Evaluation First: Establish robust evaluation systems before choosing or fine-tuning a model. This includes unit tests, human evaluation, and automated evaluation using LLMs.
Iterative Approach: Be prepared to iterate quickly based on your evaluation results. Your initial approach will likely need refinement as you learn more about how your model performs on real data.
Domain Specificity: While highly domain-specific tasks might eventually require fine-tuning, still start with prompt engineering. Only move to more complex approaches if you hit a clear performance wall.

This methodology allows you to avoid common pitfalls such as premature optimization or over-reliance on complex models.
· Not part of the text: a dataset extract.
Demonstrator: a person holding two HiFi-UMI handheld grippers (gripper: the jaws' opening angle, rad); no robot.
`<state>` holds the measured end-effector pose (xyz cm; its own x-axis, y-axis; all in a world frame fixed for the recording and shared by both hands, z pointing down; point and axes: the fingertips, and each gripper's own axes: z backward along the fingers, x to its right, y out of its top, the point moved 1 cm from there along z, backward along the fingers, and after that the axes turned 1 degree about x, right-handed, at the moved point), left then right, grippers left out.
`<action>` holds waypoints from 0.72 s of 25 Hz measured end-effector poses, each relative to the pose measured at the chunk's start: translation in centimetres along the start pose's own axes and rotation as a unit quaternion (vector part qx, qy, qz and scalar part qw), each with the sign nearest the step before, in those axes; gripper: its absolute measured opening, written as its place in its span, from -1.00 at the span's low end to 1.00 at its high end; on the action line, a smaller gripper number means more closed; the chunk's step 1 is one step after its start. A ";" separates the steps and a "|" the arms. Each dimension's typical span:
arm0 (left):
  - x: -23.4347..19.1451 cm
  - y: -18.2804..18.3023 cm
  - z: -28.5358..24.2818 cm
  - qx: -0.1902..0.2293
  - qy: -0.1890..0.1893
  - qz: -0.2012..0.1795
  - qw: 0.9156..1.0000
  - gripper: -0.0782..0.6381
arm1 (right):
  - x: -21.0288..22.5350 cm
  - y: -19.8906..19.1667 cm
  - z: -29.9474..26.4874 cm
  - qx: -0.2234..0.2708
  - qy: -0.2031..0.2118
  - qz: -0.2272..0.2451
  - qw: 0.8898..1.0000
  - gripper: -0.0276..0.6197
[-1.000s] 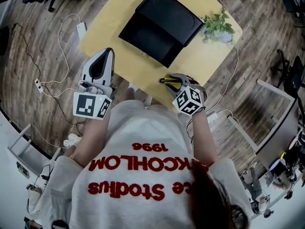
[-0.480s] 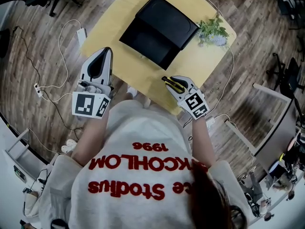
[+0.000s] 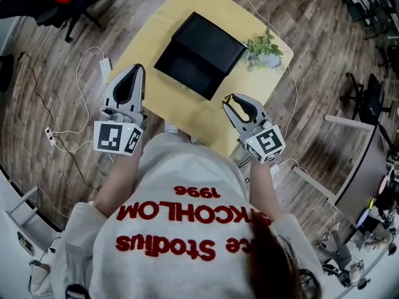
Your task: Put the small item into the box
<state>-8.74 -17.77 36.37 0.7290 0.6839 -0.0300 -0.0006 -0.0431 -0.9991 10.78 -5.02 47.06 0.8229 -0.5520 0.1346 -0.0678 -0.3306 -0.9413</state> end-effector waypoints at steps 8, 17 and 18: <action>-0.7 2.6 -1.0 0.033 -0.006 -0.015 0.999 -0.76 | 3.3 8.8 4.2 0.126 -0.114 0.002 0.985 -0.57; -1.8 3.5 -0.9 0.047 0.007 -0.020 0.999 -0.76 | 3.4 11.5 4.2 0.133 -0.111 0.012 0.985 -0.57; -2.0 3.5 -0.7 0.046 0.012 -0.020 0.999 -0.76 | 3.2 11.7 3.7 0.130 -0.102 0.015 0.986 -0.57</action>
<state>-9.68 -19.79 32.97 0.7454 0.6665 0.0089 -0.0340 0.0513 -0.9981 14.76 -7.82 35.32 0.9213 -0.3833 0.0660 0.0318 -0.0947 -0.9950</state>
Remember, even the most sophisticated AI models can’t compensate for fundamental issues in data understanding or evaluation processes.
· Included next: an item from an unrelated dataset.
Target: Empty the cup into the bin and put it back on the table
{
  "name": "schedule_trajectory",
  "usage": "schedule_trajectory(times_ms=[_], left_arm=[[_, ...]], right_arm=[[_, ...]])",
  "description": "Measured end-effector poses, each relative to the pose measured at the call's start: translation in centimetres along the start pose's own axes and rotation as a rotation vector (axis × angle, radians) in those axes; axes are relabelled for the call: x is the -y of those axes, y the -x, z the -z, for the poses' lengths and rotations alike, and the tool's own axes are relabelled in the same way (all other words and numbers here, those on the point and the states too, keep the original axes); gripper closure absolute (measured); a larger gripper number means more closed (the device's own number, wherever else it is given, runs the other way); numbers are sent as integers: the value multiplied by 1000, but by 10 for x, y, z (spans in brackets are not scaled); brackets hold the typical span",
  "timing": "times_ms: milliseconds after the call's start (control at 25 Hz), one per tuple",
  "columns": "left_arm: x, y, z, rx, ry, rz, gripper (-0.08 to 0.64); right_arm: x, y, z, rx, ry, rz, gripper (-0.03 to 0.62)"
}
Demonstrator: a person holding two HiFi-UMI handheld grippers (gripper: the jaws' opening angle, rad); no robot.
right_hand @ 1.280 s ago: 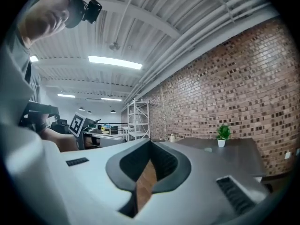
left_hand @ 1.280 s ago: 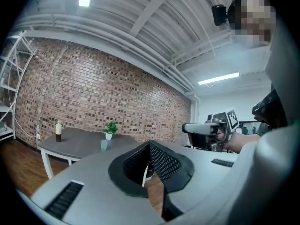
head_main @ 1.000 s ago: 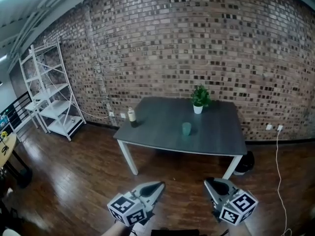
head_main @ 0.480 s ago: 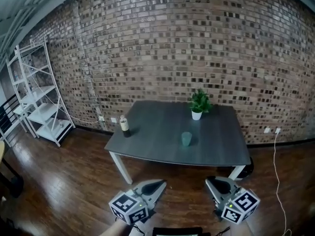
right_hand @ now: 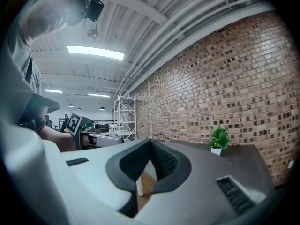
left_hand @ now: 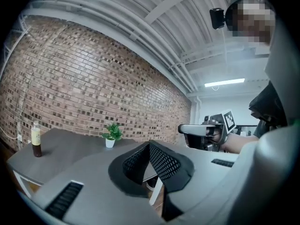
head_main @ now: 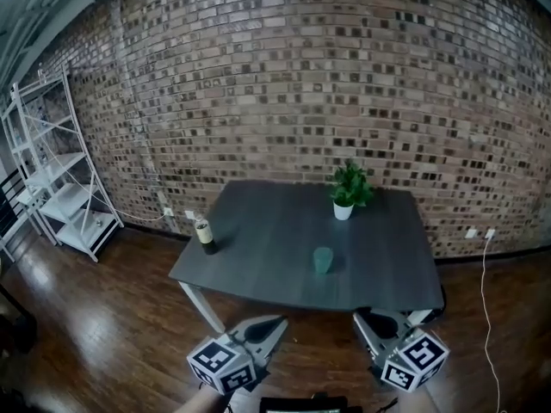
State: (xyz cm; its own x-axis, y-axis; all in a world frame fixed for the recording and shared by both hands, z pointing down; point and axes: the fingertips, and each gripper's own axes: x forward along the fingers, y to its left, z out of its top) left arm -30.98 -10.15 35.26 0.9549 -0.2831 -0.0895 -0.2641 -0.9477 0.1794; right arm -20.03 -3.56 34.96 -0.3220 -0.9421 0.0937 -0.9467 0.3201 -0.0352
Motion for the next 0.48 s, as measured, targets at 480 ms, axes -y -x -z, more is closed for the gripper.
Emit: schedule_trajectory(times_ms=[480], left_arm=[[-65,-103,-2,0,-20,-69,560]], right_arm=[[104,-70,-3,-15,-4,-82,591]])
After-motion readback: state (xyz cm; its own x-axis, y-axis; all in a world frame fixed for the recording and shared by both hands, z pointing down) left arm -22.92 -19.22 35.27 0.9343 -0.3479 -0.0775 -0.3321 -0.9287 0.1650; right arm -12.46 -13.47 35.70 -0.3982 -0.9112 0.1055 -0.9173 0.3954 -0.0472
Best Practices for Data Examination

Exploratory Data Analysis (EDA): Use statistical and visualization techniques to understand your data’s distribution, patterns, and anomalies. Tools like pandas and matplotlib in Python are invaluable for this.

Domain Expert Consultation: Engage with subject matter experts to understand nuances in the data that might not be immediately apparent.

Sample Examination: Manually inspect a diverse set of samples from your dataset. This can reveal patterns or issues that aggregate statistics might miss.

Data Lineage Tracking: Understand and document the origins and transformations of your data. This can help identify potential biases or quality issues introduced during data collection or processing.

Conclusion

By adopting this approach, you’ll be better equipped to choose the right model, anticipate challenges, and ultimately build AI systems that truly solve real-world problems. You’ll also be able to justify every increase in complexity with tangible performance improvements.

In the rapidly evolving landscape of AI, your most valuable assets are not just your data or your models, but your processes for understanding data, evaluating performance, and making informed decisions about when and how to increase complexity. By focusing on these aspects, you can create AI solutions that are not only powerful, but also practical, maintainable, and truly aligned with your specific use case.